By Viktoria Abelson
Senior Consultant – Healthcare
Picture it. You walk into your boss’s office (or call into the Zoom). Your hands are sweaty. Your heart is racing. It’s that time. Your annual performance review.
Performance reviews can be hard, stressful, and full of pressure (for both sides).
But it doesn’t have to be that way.
Successful performance reviews are built on a culture of effective continuous feedback.
Traditionally we think of feedback as reactive. Your employee finishes a project, task, or meeting and you react to it.
That process works, but it’s not without its downsides. For one, it leaves our team members feeling anxious, knowing that anytime they do something, there may be a negative reaction (let’s face it, when we think of giving feedback, it’s relatively positive). The other challenge is that this model does not invite conversation. It assumes that the person giving feedback talks and the other person just listens.
I would like to propose a new way to think about giving (and receiving) feedback.
Feedback is an invitation for a conversation. It’s a way to understand what is working and what is not. It’s a way to learn how you can best support your team. Finally, it’s a way to dig into how you can improve processes and workflows on both the macro level (the organization) and the micro level (the employee).
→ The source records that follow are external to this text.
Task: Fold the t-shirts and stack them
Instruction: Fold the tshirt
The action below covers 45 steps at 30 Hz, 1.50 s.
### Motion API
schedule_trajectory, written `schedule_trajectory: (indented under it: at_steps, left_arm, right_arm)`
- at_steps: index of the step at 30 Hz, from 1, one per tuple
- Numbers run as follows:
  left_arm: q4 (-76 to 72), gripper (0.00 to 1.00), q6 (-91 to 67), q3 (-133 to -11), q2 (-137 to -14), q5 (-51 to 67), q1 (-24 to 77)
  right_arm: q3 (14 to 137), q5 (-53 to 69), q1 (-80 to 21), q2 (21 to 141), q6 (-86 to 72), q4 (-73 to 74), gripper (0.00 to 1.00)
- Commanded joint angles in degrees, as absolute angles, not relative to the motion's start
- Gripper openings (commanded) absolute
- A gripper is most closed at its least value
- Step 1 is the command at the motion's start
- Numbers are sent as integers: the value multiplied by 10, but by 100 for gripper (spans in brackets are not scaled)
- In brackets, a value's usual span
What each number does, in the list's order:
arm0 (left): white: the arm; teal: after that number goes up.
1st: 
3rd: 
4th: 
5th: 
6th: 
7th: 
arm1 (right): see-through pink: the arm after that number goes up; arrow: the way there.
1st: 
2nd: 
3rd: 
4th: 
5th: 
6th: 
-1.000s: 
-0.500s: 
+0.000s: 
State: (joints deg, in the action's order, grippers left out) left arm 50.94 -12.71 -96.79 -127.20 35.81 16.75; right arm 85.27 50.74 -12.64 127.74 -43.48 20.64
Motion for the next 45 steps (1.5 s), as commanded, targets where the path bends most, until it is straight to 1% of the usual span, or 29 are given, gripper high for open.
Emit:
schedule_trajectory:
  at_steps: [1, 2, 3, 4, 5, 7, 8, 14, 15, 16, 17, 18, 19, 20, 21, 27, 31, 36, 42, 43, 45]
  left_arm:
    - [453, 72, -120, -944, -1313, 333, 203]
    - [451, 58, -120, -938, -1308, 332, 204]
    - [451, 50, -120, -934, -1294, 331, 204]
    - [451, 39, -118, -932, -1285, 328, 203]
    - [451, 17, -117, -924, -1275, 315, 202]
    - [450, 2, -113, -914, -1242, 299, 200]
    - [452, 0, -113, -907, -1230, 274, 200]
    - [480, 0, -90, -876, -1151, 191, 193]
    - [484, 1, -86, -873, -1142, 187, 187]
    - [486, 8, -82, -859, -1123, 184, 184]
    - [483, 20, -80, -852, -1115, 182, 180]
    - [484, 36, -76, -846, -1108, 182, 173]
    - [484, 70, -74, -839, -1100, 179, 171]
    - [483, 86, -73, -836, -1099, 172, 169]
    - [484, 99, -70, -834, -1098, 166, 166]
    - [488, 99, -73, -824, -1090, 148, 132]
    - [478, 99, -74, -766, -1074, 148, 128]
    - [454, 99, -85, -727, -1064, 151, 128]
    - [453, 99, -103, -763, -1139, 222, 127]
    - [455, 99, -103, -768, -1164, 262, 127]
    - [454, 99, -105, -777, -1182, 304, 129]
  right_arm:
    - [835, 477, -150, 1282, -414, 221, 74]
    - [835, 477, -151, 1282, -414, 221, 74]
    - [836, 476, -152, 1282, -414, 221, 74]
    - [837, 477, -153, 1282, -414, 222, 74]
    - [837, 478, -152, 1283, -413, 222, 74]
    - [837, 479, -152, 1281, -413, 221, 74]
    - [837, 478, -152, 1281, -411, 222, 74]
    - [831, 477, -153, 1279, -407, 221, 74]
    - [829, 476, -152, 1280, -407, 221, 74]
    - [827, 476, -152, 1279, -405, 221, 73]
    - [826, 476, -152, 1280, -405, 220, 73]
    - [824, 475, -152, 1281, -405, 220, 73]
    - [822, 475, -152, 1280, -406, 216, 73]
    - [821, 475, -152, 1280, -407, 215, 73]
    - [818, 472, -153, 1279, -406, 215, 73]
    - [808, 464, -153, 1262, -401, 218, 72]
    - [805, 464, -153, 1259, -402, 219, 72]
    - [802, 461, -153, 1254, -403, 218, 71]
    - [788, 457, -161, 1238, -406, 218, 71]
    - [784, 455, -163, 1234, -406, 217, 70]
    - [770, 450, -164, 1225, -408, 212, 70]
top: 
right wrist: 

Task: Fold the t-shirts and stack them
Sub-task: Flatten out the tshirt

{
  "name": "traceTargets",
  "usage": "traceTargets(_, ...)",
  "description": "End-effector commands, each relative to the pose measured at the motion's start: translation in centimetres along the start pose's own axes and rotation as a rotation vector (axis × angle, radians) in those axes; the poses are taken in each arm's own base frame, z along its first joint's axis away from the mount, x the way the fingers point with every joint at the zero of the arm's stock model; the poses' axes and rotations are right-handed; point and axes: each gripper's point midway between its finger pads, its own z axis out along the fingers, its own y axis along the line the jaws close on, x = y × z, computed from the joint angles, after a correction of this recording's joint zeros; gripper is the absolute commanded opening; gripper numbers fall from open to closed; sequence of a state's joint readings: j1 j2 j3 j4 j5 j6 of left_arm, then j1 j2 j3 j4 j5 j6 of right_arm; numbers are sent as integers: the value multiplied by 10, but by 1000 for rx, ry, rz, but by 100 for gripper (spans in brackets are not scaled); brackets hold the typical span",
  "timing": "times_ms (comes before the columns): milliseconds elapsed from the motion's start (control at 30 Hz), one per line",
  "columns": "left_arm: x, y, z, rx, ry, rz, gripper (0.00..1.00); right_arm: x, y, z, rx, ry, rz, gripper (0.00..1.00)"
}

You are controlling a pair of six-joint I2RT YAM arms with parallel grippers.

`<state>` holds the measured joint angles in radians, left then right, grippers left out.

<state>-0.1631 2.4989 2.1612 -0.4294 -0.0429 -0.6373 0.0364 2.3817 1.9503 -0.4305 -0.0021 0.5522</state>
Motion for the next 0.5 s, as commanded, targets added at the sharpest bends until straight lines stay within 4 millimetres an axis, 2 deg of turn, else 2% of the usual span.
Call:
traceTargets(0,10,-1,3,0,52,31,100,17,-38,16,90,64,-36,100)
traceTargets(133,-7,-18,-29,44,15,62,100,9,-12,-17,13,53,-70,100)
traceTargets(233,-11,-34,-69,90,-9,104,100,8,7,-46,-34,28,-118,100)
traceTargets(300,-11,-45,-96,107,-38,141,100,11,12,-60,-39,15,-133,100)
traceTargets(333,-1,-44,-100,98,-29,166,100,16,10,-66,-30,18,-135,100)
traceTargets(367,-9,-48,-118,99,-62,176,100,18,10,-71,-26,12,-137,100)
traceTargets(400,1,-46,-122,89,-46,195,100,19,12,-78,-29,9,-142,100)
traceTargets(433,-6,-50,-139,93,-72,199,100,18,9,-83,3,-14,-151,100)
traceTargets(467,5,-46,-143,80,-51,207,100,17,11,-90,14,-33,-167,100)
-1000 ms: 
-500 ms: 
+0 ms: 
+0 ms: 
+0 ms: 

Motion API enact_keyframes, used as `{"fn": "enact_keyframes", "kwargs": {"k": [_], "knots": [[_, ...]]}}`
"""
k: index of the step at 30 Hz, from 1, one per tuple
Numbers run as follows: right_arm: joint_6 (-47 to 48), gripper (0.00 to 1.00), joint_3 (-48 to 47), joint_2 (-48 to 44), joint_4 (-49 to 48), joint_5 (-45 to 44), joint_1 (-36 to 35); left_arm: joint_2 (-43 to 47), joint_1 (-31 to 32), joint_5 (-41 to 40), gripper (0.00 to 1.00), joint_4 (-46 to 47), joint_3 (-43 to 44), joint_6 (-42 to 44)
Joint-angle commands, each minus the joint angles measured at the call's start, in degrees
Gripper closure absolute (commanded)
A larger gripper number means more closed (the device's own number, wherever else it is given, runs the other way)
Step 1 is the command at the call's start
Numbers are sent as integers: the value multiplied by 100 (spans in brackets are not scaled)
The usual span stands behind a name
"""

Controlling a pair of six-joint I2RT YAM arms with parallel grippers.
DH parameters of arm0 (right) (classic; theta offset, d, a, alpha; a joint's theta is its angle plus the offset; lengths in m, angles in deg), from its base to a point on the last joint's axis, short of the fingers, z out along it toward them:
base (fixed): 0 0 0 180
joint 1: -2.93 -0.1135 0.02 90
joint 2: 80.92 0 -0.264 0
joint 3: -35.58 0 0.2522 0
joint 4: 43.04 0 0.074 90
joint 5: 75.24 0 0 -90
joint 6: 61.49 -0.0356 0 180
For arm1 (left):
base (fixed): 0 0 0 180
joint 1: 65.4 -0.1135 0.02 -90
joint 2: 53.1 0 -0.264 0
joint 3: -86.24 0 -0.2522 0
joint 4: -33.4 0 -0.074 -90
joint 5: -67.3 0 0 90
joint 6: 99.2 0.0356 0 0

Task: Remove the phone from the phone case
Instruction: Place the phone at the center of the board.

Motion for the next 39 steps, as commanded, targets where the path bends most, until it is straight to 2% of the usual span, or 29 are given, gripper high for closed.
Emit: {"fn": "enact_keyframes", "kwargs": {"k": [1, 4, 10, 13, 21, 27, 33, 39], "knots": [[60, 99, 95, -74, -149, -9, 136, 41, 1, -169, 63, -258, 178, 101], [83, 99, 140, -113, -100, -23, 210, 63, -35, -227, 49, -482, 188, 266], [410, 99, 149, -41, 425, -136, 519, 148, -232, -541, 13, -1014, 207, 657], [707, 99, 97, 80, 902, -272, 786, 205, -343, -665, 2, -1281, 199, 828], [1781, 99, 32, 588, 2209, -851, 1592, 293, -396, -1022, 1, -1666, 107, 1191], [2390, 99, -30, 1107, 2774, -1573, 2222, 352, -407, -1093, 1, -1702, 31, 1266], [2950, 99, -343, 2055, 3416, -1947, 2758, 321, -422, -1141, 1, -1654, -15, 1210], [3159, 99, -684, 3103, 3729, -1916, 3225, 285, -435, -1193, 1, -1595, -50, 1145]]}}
Both the person giving feedback and the person receiving feedback have an important role to play during the conversation:
The person giving the feedback:
- Sets the tone for the conversation
- Gives both positive and negative feedback
- Is actionable, timely, and specific
- Focuses on outcomes
- Focuses on the situation and NOT the person
- Follows through
The person getting feedback:
- Does their own reflection
- Keeps a wins and losses list
- Is open and asks questions
- Follows through
Although this list is not exhaustive, it helps to put us on the path towards having productive & effective feedback conversations that lead to better performance, impactful teams, and stronger relationships.
In the end, that’s what we want, isn’t it?